Державой, в которую попал Трурль, правил король Свирепус. Как и все у него в роду, был он заядлый вояка, и притом скряга просто космический. Дабы не истощать казну, отменил он все кары, за исключением высшей. Любимым его занятием было сокращение должностей, а по сокращении должности палача каждый смертник должен был рубить себе голову сам или, по особой милости короля, с помощью ближайшей родни. Из искусств поощрял он лишь те, что не требовали особых издержек, как-то: хоровую декламацию, шахматы и воинскую гимнастику. Вообще военные искусства ценил он особенно высоко, ведь выигранная война приносит немалый доход; с другой стороны, как следует подготовиться к войне можно только в мирное время, а потому король поощрял и мир, хотя и умеренно. Крупнейшей реформой Свирепуса была национализация национальной измены. Соседний король засылал к нему толпы шпионов, поэтому Свирепус учредил должность Коронного Державопродавца, или Продажника, который через подведомственных ему чиновников за щедрую плату снабжал государственными тайнами вражеских агентов; впрочем, те норовили купить устаревшие тайны – так выходило дешевле, а им ведь тоже приходилось отчитываться перед собственным казначейством.
Подданные Свирепуса вставали рано, одевались скромно, а ложились поздно, ибо много трудились. Делали они корзины для шанцев и фашины, а также оружие и доносы. Чтобы от избытка последних держава не распалась, как это случилось за сотни лет до того, в правленье Премноголиссимуса Стоокого, тот, кто писал слишком много доносов, платил особый налог на роскошь; тем самым число доносов удерживалось на разумном уровне. Прибыв ко двору Свирепуса, Трурль предложил свои услуги, а король, как легко догадаться, потребовал, чтобы он изготовил мощное оружие. Трурль попросил три дня на раздумье, а оставшись один в отведенных ему скромных покоях, глянул на шарик в золотом ларчике. Сперва тот был белым, но на глазах у него понемногу зарозовел. «Ага, – сказал себе Трурль, – пора уже браться за Гарганциана!» И тотчас открыл свои тайные записи.
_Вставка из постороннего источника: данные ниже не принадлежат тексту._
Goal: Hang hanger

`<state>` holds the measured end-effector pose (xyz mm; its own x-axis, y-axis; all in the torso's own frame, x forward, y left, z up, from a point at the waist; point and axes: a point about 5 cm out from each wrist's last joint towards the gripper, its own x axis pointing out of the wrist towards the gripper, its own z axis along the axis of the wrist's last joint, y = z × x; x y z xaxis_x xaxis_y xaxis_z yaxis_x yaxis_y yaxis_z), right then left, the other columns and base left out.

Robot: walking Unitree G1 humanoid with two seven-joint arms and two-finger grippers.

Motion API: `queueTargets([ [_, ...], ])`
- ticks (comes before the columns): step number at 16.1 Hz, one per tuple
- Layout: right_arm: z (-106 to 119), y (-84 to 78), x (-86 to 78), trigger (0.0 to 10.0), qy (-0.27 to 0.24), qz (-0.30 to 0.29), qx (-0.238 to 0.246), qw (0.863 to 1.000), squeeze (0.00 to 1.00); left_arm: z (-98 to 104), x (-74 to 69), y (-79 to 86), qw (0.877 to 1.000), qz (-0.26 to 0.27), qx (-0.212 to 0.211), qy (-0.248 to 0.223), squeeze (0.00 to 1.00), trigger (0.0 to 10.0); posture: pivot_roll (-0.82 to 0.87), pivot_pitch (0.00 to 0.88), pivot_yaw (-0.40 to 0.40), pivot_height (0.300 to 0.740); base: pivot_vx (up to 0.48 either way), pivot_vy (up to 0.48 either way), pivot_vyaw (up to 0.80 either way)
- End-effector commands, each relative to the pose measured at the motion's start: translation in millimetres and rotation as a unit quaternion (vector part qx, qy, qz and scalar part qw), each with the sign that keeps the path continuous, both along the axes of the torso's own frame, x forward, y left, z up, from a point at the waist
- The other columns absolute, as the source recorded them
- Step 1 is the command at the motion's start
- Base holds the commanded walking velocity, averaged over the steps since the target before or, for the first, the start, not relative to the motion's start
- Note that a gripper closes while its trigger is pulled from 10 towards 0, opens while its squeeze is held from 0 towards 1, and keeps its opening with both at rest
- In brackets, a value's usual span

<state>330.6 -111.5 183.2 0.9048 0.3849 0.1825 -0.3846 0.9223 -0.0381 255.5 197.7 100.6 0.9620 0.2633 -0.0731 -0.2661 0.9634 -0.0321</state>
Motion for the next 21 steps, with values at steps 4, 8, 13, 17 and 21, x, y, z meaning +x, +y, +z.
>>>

Клапауций тем временем находился в другом государстве, во владеньях могущественного короля Мегерика. Тут все было совсем не так, как в Свирепии. Хоть и этот монарх жаждал победных походов и на армию казны не жалел, однако правил на просвещенный манер, ибо щедрости был небывалой, а по восприимчивости к искусству равных себе не имел. Сей государь обожал мундиры, ампиры, эфесы, лампасы, аксельбанты, портьеры с колокольчиками, броненосцы и эполеты. А уж чувствителен был безмерно: каждый раз, как спускал на воду новый броненосец, весь трепетал. Не жалел он расходов на батальную живопись, а так как из патриотических побуждений платил живописцам по числу убитых врагов, то на панорамах, коих было без счету по всему королевству, вражеские трупы громоздились до неба. В домашнем быту абсолютизм сочетался у него с просвещенностью, а суровость с великодушием.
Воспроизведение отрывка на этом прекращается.